We have the power in our hands to control how we live and feel. How we live and how we feel have a lot to do with what we eat. This is the message Chef Linda Kolton brought to Stratford Library patrons attending “Best Sellers and Bites” on September 26th, an annual event celebrating volunteers and donors to the Library.
In times when there is so much that we cannot control, it is important to embrace what we can. The choices we make each day can empower us to lead a healthy lifestyle, and Chef Linda helps us to see how all our food choices can begin right in our kitchens. She is ready, in her words, “to share the gospel of good food”.
The library presentation included Kolton’s preparation of appetizer, main course and a sweet treat ending, but the meal also represented good food doesn’t have to be complicated. Kolton is certified in plant-based nutrition and advocates the use of simple, fresh whole foods, foods in their natural state, and eating lots of vegetables. “Eating vegetables is a good thing” she says and we can let go of our rules about them from childhood. A trip down the fruit and vegetable aisle is a step to prevent disease.

As evidenced by the commercials we see many people are turning to medications to alleviate disease. Kolton proposes we turn to better nutrition. While genetics may predispose many to chronic disease, lifestyle can flip this. Poor health is avoidable. Kolton is living the evidence that good eating choices can enhance the quality of your life. As in her summer workshops at the Stratford Library, “Kickstart Your Health: The Power of Food for Healthy Weight Management, Lower Cholesterol and Increased Metabolism”, she shared with the audience that there are many fun things to cook. Fun things introducing the benefits of plant-based eating. “Food is fun and beautiful. You can’t argue with things that taste good.”
Kolton shared recipes and tips for preparing food in our homes. While it’s alluring to not have to shop and instead order out, with some curiosity and looking at food in a new way, we can take the fear out of experimenting with plant-based meals. “Use the same things differently, relax about it, and go back to the basics.” Cooking can be as complex as we wish, but it also can be simple with one good chef’s knife and a pantry of pasta, legumes, spices, canned beans and jarred salsa, things with flavor. Fresh, whole foods, direct from their source and in their simple form are best to start. Food right out of the ground provides the best nutrition – and without the complication of sorting through the nutrition information on the label.
The Thanksgiving meal approaches and Kolton offers a few ideas to add plants and nourishment. Try a lentil loaf or make a plant-based cheese sauce. Cut out the oil and butter and make bacon bits from mushrooms. Roast the broccoli and add some garlic and spices. “Invite healthy dishes to the table along with your guests.”

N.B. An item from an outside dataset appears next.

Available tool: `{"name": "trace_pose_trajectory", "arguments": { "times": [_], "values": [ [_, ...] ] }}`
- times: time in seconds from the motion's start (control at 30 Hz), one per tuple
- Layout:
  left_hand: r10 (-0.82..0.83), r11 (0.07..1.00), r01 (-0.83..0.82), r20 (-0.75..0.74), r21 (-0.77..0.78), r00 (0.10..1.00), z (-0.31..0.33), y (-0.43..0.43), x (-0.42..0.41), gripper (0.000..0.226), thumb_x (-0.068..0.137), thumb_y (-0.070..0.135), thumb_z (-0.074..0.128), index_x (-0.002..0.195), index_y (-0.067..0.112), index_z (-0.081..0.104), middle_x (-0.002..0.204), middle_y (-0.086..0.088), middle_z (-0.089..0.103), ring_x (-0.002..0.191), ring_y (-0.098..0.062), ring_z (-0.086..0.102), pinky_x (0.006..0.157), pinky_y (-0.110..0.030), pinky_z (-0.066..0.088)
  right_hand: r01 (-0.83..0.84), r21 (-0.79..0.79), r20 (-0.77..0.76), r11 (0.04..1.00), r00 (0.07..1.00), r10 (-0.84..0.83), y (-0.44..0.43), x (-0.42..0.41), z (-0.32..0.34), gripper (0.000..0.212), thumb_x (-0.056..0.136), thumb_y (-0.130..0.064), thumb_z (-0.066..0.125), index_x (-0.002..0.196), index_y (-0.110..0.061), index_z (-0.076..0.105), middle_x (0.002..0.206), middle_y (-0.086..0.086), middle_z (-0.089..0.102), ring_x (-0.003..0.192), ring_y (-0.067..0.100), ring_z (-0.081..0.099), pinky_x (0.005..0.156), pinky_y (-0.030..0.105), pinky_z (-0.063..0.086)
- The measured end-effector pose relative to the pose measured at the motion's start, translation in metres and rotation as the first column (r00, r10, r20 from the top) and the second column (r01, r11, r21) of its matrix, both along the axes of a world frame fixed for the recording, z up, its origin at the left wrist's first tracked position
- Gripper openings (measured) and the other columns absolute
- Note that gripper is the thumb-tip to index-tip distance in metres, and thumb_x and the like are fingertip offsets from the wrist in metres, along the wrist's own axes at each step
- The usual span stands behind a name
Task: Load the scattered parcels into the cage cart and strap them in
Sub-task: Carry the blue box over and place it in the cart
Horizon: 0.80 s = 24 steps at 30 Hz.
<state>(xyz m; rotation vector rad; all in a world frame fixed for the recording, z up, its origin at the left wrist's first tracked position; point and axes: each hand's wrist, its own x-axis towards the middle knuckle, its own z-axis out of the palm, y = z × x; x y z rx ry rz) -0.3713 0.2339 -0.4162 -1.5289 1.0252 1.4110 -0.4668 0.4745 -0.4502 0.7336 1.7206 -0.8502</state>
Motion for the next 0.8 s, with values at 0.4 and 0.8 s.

Kolton offers classes and coaching services (see more at https://www.lindakolton.com ) and is always delighted when she “sees the light bulb turn on” for clients. As with the summer library topics, good feedback and planting seeds of good health are essential.
In addition to classes, coaching and in-home personal chef services, Kolton visits communities that have limited access to information and suffer with health disparities. She strives to improve their health outcome and improve quality of life for children. She is a Food for Life Instructor and licensed through Physicians Committee for Responsible Medicine. Kolton also spent 10 years at the Catskill Animal Sanctuary and developed the Compassionate Cuisinecookbook.
Kolton advises “Put more plants on your plate. You will be happier.” She offers health choices and food deliciousness. “Providing the power to make good choices is why I do what I do.”
According to Library Director Sheri Szymanski, “The mission of the Stratford Library is to empower and enrich our diverse community by providing access to innovative services, information, and ideas. This recent program, sponsored by the Tyler Holloway Memorial Fund was in appreciation of our many volunteers and contributors.”